By | From the Collections

 

This colour lithograph (click on image to enlarge) was recently found in a drawer in the Wellcome Library containing personalia of Henry S. Wellcome, the founder of the Library. It shows the hanging of 38 Sioux or Dakota leaders in Mankato, Minnesota, in 1862. There is an impression of it in the Library of Congress (as one would expect, for deposit in that Library was a necessary condition for registration of copyright in the USA), and a few other impressions are also documented, but the significance of the Wellcome Library impression is that it had belonged to someone who was actually caught up in the massacre by the Sioux for which their leaders were hanged –- the event portrayed in in the lithograph.

Henry S. Wellcome was only nine years old at the time. The state of Minnesota had been created in 1846-1858 out of lands that were an enclave within unceded Sioux territory. It passed to the United States under compensation promises that were never fulfilled owing to some conditions in the small print that overruled them in favour of competing compensation promises in favour of white interests. The non-payment of the compensation became a runnning grievance for the Sioux, who regarded the white settlers in the Minnesota Valley in much the same way as Hamas today regards the Israeli settlements on the West Bank of the River Jordan.

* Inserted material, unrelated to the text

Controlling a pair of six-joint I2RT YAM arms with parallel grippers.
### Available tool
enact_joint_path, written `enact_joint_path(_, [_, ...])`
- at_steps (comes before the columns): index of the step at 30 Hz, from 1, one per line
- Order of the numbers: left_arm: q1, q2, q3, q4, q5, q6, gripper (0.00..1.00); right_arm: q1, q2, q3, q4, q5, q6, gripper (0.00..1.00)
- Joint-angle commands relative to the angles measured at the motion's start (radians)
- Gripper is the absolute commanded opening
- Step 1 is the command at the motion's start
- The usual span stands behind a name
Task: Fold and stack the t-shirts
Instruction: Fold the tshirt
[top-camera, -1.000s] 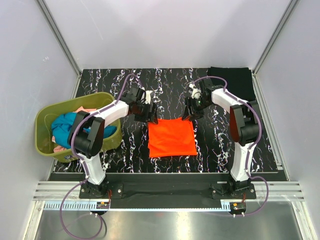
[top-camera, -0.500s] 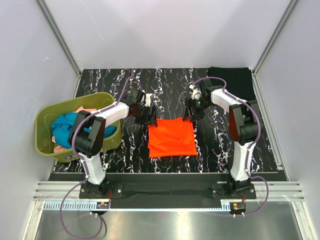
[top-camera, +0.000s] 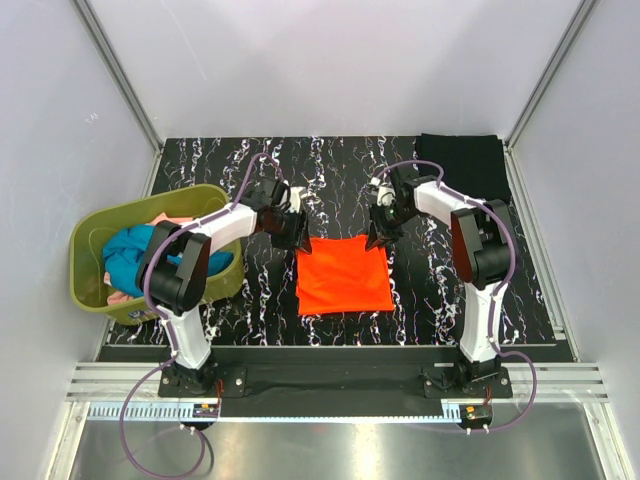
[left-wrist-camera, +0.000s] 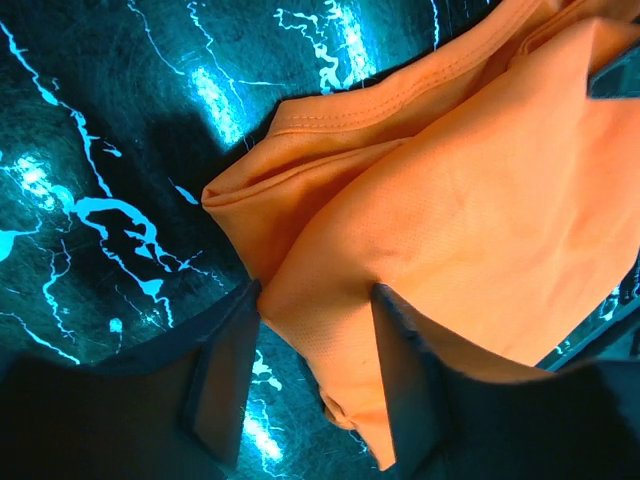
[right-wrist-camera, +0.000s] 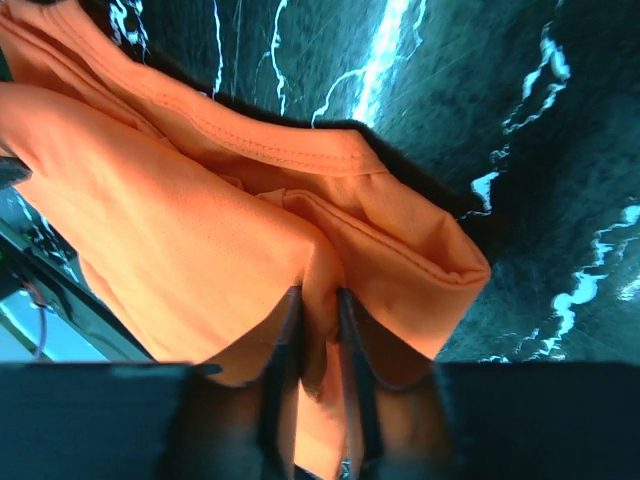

Settlers fleeing the Dakota, Minnesota 1862. Published by Whitney’s Gallery, St. Paul, Minn.

 

As in the Middle East, a series of barbarous tit-for-tat murders and massacres ensued. In August 1862, anticipating an all-out attack by the settlers, the Sioux started a general uprising, attacking ferociously some outlying settlements and even townships such as the one in which the Wellcome family lived, Garden City, Minn. The boy Wellcome assisted his uncle Jacob, the town surgeon-apothecary, in treating the wounded. Casualties among the settlers would have been greater but for the protection of another Native American tribe, the Winnebago.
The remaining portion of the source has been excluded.